Leah Purcell
“What I loved about the script was there were six strong lead characters and they all had their own
journey. An ensemble piece is hard to write and hard to cover and, although it was a smaller part, Carmel,
my character, had a middle, beginning and end. That’s something you look for as an actor, so you can
really sink your teeth into it.
For Carmel it’s about being haunted from your past. Trying to work out who you are, where you fit in life
and where you don’t fit. She doesn’t belong. Well, she does belong, but she doesn’t know where she fits into
the circumstances within her own personal journey as a character, and with the other characters, and the
life in Jindabyne.

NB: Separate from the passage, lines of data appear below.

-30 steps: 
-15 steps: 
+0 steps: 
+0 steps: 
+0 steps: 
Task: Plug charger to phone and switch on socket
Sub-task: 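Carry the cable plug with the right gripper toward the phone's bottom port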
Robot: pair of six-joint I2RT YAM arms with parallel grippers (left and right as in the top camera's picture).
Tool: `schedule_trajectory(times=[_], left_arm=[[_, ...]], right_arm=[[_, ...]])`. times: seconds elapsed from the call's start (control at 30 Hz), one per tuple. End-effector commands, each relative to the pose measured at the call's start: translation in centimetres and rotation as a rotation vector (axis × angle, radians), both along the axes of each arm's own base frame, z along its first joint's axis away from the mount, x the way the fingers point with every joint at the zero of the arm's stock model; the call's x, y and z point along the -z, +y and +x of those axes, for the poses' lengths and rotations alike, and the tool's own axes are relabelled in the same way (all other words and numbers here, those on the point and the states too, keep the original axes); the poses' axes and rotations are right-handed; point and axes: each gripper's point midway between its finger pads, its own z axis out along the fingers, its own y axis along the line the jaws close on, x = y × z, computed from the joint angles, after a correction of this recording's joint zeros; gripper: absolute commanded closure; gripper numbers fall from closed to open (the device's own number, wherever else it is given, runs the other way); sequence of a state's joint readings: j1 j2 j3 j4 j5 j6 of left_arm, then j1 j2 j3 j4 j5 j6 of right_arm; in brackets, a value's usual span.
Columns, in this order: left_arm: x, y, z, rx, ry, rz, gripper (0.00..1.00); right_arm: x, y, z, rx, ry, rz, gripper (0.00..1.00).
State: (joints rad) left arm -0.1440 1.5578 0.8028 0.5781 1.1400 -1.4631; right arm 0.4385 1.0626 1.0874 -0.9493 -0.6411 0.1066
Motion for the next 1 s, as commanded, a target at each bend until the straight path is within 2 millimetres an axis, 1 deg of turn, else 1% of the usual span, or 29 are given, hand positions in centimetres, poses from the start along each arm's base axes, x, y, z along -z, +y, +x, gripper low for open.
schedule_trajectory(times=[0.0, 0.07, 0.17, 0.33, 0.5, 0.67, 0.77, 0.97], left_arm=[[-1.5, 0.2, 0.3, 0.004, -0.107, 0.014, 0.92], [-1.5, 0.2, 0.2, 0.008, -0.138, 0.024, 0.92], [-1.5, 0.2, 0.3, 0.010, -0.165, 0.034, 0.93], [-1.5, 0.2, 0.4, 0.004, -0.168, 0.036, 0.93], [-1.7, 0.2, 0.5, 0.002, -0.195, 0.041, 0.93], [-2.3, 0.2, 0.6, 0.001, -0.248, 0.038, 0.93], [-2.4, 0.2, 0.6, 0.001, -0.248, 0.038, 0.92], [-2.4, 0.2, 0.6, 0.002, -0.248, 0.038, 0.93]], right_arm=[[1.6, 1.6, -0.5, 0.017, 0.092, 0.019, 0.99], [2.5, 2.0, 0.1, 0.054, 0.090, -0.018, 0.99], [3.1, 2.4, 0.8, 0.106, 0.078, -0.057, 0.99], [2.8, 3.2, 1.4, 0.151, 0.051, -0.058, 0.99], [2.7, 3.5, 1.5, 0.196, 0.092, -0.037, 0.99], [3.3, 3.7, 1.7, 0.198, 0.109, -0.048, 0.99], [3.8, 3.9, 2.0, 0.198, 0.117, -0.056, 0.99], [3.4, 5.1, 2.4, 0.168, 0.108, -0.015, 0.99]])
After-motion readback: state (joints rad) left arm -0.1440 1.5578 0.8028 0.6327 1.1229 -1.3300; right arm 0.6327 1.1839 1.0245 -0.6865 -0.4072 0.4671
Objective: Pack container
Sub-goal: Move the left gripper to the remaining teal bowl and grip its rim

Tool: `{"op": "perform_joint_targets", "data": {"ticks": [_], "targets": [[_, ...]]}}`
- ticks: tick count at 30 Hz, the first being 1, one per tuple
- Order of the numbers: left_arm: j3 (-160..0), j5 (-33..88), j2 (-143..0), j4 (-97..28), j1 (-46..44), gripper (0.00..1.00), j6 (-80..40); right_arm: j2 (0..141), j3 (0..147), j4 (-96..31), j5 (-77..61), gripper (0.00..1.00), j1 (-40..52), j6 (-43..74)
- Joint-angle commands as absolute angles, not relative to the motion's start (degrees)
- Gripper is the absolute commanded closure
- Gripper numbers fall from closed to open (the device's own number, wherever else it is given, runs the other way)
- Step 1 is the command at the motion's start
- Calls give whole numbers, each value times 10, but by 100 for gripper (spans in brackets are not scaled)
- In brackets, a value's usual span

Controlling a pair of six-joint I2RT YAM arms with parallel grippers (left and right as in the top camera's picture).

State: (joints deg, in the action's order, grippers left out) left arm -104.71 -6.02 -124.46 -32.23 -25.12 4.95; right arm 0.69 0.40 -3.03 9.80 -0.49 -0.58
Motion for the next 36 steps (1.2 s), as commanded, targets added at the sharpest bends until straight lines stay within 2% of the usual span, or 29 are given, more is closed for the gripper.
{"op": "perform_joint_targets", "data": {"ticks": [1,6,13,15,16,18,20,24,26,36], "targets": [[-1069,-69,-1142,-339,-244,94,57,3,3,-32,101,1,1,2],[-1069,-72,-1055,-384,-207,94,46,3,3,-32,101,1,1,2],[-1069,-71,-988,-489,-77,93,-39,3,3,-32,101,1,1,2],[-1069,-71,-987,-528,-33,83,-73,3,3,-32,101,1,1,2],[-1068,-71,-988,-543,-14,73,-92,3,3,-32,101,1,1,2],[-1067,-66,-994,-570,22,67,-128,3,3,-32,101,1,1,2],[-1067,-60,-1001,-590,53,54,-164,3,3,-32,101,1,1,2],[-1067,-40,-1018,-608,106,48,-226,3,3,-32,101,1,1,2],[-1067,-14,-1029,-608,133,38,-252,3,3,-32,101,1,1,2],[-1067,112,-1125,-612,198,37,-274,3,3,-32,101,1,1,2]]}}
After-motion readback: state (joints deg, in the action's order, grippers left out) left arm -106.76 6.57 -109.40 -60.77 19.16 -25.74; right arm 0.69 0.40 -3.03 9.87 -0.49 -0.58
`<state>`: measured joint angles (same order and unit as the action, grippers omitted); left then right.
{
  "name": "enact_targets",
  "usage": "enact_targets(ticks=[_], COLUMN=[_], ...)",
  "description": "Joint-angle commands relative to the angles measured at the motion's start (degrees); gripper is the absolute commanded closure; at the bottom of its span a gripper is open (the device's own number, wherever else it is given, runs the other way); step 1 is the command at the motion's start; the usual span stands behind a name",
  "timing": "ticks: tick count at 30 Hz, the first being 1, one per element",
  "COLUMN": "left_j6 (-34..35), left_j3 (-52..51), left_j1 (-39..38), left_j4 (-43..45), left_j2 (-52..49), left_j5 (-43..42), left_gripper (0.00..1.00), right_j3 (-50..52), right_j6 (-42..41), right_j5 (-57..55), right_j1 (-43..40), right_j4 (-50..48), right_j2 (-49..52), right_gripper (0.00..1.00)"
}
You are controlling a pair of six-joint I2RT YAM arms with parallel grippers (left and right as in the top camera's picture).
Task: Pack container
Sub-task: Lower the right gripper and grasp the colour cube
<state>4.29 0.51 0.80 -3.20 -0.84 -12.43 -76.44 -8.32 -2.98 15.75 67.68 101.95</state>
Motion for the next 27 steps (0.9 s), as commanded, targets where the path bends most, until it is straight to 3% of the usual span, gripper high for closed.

Carmel is a city girl. I think she opted to go to the bush where there was a strong
Aboriginal community. She’s never denied her aboriginality, she’s always aware of it, she’s always proud
of it, but she just didn’t know how to connect to it. She’s a strong woman, a professional, she’s gone to
university to be a teacher. At the same time, she’s fighting with her own demons. She’s got this yearning
inside her that she doesn’t quite understand. She’s confused, she’s at a crossroads, and she’s the character
that doesn’t quite fit in. As the story of the film unfolds, the indigenous issue that does arise is really thrown
at her, and she doesn’t know how to deal with it.”